新型コロナウイルス感染症流行の検証-歴史偽造を謀る中国の流行の経緯について

はじめに

 新型コロナウイルス感染症の感染爆発が止まりません。アジアからヨーロッパ、アメリカへ、燎原の火のごとく今現在も、感染は拡大しています。つい3ヶ月前にはこのような病気は存在しなかったのです。誰が悪いのか。誰が見てもその責は、武漢市長と習近平とテドロスにあります。

 ところが、その罪人どもは謝罪するどころか、何と自分たちが世界を救うのだとふてぶてしく居直り、歴史の偽造まで始めたのです。ところが、トランプ大統領のみがおまえ達のせいだ、と正しく糾弾しているのに、なんと臆病者の日本のマスコミ連中はまるで中国の肩を持つように、武漢肺炎、チャイナウイルスとトランプが言っているのは、ヘイトだ。などと相変わらず馬鹿丸出しの戯言を吐きまくって、ご主人を忖度しているのです!

 もう一度、COVID-19の歴史的経緯を振り返り、誰のせいでこうなったのか、事実をはっきりさせておきましょう。


T.コロナウイルスについて

 まず、今回の新型コロナウイルス感染症、「武漢肺炎」騒動の病原体である、「コロナウイルス」から見ていきます。コロナウイルスは、実は私たちの周りのさまざまな動物に感染し、病気を引き起こしている、よくみられる、ありふれたウイルスです。

 コロナウイルスは、その出自はニドウイルス目コロナウイルス科に属する、大きさが100nmぐらいのRNAウイルスです。
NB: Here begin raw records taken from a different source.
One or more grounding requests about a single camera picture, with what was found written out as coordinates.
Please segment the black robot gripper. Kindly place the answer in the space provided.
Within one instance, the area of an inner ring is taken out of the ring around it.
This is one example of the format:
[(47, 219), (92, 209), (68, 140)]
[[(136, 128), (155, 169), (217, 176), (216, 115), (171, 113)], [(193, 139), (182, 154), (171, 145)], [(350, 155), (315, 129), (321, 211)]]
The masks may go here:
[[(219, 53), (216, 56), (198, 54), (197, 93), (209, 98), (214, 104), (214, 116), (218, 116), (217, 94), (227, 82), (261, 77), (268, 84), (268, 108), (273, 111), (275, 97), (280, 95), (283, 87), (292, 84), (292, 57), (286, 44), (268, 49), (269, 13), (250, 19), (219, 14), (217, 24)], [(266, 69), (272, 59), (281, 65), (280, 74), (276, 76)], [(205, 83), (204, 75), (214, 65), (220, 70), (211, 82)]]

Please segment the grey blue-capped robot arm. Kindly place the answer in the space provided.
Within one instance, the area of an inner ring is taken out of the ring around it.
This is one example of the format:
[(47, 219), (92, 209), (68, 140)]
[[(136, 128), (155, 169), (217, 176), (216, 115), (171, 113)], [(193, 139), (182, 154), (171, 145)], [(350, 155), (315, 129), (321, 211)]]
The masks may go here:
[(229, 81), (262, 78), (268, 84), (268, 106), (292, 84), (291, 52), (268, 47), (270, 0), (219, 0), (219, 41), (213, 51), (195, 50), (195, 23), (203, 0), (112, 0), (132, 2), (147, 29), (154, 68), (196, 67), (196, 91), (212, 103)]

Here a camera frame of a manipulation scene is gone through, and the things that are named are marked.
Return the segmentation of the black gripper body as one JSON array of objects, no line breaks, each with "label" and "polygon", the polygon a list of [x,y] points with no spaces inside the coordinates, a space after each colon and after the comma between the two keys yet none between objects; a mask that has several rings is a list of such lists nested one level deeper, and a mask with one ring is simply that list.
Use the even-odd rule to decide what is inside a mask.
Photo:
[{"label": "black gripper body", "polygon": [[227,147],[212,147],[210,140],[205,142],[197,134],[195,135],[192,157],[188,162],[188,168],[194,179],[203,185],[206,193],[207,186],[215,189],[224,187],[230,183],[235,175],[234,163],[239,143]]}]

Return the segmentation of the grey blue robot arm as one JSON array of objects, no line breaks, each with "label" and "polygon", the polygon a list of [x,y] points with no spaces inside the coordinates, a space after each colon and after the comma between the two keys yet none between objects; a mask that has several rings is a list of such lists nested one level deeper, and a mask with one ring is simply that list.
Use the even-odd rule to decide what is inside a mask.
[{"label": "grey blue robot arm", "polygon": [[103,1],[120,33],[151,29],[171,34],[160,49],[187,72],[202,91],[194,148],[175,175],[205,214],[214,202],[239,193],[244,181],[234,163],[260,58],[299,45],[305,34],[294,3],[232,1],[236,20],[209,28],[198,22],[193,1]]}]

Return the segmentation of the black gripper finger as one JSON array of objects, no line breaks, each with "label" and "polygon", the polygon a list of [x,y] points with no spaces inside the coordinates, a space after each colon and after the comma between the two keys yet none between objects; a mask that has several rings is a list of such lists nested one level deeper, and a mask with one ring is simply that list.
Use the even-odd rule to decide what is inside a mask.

ちなみにインフルエンザウィルスも100nmなので、ほぼ同じ位の大きさのウイルスということになります。

 ウイルス表面に突起(スパイク蛋白)が林立し、あたかもウイルスの形が王冠のように見えることから、王冠を意味するcoronaと名付けられました。(右写真は国立感染症研究所HPから)

 コロナウイルスは自然界で、動物ごとに棲み分けをしていて、その宿主(ホスト。いつも感染している相手)にはほとんど悪さをせず、軽いかぜ症状や下痢を引き起こすだけで、おとなしく共存しています。

 これはある意味、当然のことであって、宿主が死亡するということはウイルスも存在できなくなり、死んでしまいます。宿主が元気な状態が、ウイルスも共存するためには必要な条件なのです。

 実は人間にもしっかり4種類のコロナウイルスが感染しており、かぜの10〜15%(流行時には35%)はヒトコロナウイルス(Human Coronavirus:HCoV)が引き起こしているのです。人にかぜを引き起こすHCoVは、HCoV-229E、HCoV-OC43、HCoV-NL63、HCoV-HKU1の4種類です。そして、6歳までにほとんどの人は、これらのコロナウイルスの感染を経験します。これらのコロナウイルスは、人に感染しても軽いかぜの症状しか起こさないで、人と長い間共存してきました。

 最近、2種類の別のコロナウイルスが人に感染し、流行しました。この2種類は、重症急性呼吸器症候群(Severe Acute Respiratory Syndrome:SARS)コロナウイルス(SARS-CoVと略します)と、中東呼吸器症候群(Middle East Respiratory Syndrome:MERS)コロナウイルス(MERS-CoVと略します)です。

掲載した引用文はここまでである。